Le four de pyrolyse par micro-ondes utilise l'énergie des micro-ondes pour agir directement sur les molécules polaires (telles que l'eau, les composés organiques, etc.) à l'intérieur du matériau, génère de l'énergie thermique par friction moléculaire et atteint un chauffage rapide et une pyrolyse à haute efficacité. Ses composants principaux comprennent : un générateur de micro-ondes, qui fournit des ondes électromagnétiques à haute fréquence (telles que 2450 MHz), et l'énergie peut être ajustée de manière infinie. La cavité de réaction utilise souvent des matériaux résistants à haute température (tels que le carbure de silicium et l'oxyde d'aluminium) pour supporter des températures élevées et réduire la réflexion d'énergie. Absorbeur de pyrolyse : par exemple, les pièces en carbure de silicium maximisent l'absorption de l'énergie des micro-ondes en optimisant la structure géométrique et la convertissent en chaleur uniforme.
Champ d'application :
Conversion de biomasse : pyrolyse des déchets agricoles (tels que le fumier de cheval et la paille) en gaz riche en hydrogène (contenant H₂, CO, CH₄).

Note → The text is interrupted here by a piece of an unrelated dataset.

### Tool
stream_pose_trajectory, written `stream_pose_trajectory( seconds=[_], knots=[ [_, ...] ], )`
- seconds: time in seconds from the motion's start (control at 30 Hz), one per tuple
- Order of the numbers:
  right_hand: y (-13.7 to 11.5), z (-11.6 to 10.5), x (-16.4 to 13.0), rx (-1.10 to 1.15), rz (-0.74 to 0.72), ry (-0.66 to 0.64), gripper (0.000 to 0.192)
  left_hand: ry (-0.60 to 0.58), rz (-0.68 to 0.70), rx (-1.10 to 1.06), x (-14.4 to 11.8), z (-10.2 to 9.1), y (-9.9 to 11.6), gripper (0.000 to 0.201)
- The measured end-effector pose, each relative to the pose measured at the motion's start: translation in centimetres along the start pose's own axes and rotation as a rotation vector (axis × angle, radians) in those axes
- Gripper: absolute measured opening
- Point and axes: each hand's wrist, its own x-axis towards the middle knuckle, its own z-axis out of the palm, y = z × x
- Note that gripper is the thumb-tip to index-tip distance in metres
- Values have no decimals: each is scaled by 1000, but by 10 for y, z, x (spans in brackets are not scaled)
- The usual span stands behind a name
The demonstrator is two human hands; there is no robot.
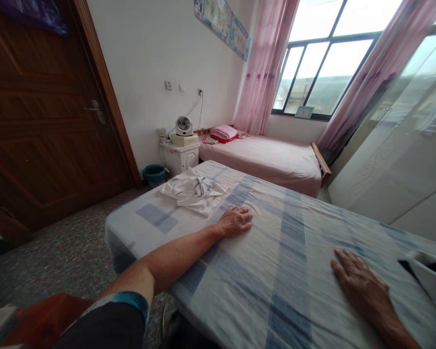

Préparation de matériaux : utilisé pour synthétiser de nouveaux matériaux tels que l'aérogel de graphène, l'arc à haute température des micro-ondes peut atteindre plus de 1000℃, favorisant la réorganisation structurelle des matériaux à base de carbone.
Traitement industriel : processus à haute température tels que le recuit du verre, le frittage des métaux et la cendre des échantillons.
Avantages techniques :
Haute efficacité et économie d'énergie : par rapport au chauffage traditionnel des fours, le chauffage par micro-ondes est plus rapide (augmentation de plus de 33 %) et consomme moins d'énergie.
Chauffage sélectif : il agit de manière préférentielle sur les matériaux ayant une forte perte diélectrique, réduit l'inertie thermique globale et est adapté au traitement de mélanges complexes.
Protection de l'environnement : réduit les émissions de gaz d'échappement, et certains designs combinent des environnements sous vide ou à gaz inerte pour inhiber les réactions secondaires.
Cas de recherche :
Optimisation de la pyrolyse de la biomasse : en ajustant la température de réaction (telle que 500–1000°C) et le rapport de catalyseur, le rendement en hydrogène est maximisé, et la faisabilité du processus est évaluée sous plusieurs dimensions d'énergie, d'économie et d'environnement.